TASK OBJECTIVE
Give the data again, word for word.
/---
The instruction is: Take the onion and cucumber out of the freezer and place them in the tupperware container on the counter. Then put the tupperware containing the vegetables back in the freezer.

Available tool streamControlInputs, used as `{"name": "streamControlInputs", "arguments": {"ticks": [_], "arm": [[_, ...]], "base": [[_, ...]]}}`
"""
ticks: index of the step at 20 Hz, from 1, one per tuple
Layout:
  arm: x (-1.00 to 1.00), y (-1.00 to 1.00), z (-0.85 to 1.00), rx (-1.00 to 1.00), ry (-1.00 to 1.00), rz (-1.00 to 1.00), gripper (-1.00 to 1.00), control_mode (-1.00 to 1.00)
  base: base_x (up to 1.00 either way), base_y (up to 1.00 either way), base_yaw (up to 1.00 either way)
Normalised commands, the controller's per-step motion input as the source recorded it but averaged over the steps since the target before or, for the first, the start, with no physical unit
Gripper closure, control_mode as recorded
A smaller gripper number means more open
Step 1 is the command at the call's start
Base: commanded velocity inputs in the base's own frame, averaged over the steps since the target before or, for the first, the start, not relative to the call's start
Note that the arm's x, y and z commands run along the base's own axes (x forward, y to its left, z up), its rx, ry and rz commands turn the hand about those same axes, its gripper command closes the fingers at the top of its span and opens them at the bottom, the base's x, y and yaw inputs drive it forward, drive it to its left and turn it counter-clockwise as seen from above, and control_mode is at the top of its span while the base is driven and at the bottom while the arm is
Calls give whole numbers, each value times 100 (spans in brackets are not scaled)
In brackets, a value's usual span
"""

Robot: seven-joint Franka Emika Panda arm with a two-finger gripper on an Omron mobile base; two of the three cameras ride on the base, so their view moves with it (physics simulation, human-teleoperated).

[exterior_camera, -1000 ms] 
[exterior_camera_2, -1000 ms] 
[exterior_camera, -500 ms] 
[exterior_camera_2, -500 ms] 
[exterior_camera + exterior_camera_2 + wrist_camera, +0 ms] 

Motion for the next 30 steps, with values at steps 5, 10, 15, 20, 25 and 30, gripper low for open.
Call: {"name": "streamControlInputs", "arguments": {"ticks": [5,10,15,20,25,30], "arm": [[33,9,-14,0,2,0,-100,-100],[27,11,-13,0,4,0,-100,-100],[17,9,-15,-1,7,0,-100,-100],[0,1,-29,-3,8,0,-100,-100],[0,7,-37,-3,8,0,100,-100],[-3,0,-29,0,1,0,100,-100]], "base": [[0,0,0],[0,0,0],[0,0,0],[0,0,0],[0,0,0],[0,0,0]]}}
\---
RESULT
The instruction is: Take the onion and cucumber out of the freezer and place them in the tupperware container on the counter. Then put the tupperware containing the vegetables back in the freezer.

Available tool streamControlInputs, used as `{"name": "streamControlInputs", "arguments": {"ticks": [_], "arm": [[_, ...]], "base": [[_, ...]]}}`
"""
ticks: index of the step at 20 Hz, from 1, one per tuple
Layout:
  arm: x (-1.00 to 1.00), y (-1.00 to 1.00), z (-0.85 to 1.00), rx (-1.00 to 1.00), ry (-1.00 to 1.00), rz (-1.00 to 1.00), gripper (-1.00 to 1.00), control_mode (-1.00 to 1.00)
  base: base_x (up to 1.00 either way), base_y (up to 1.00 either way), base_yaw (up to 1.00 either way)
Normalised commands, the controller's per-step motion input as the source recorded it but averaged over the steps since the target before or, for the first, the start, with no physical unit
Gripper closure, control_mode as recorded
A smaller gripper number means more open
Step 1 is the command at the call's start
Base: commanded velocity inputs in the base's own frame, averaged over the steps since the target before or, for the first, the start, not relative to the call's start
Note that the arm's x, y and z commands run along the base's own axes (x forward, y to its left, z up), its rx, ry and rz commands turn the hand about those same axes, its gripper command closes the fingers at the top of its span and opens them at the bottom, the base's x, y and yaw inputs drive it forward, drive it to its left and turn it counter-clockwise as seen from above, and control_mode is at the top of its span while the base is driven and at the bottom while the arm is
Calls give whole numbers, each value times 100 (spans in brackets are not scaled)
In brackets, a value's usual span
"""

Robot: seven-joint Franka Emika Panda arm with a two-finger gripper on an Omron mobile base; two of the three cameras ride on the base, so their view moves with it (physics simulation, human-teleoperated).

[exterior_camera, -1000 ms] 
[exterior_camera_2, -1000 ms] 
[exterior_camera, -500 ms] 
[exterior_camera_2, -500 ms] 
[exterior_camera + exterior_camera_2 + wrist_camera, +0 ms] 

Motion for the next 30 steps, with values at steps 5, 10, 15, 20, 25 and 30, gripper low for open.
Call: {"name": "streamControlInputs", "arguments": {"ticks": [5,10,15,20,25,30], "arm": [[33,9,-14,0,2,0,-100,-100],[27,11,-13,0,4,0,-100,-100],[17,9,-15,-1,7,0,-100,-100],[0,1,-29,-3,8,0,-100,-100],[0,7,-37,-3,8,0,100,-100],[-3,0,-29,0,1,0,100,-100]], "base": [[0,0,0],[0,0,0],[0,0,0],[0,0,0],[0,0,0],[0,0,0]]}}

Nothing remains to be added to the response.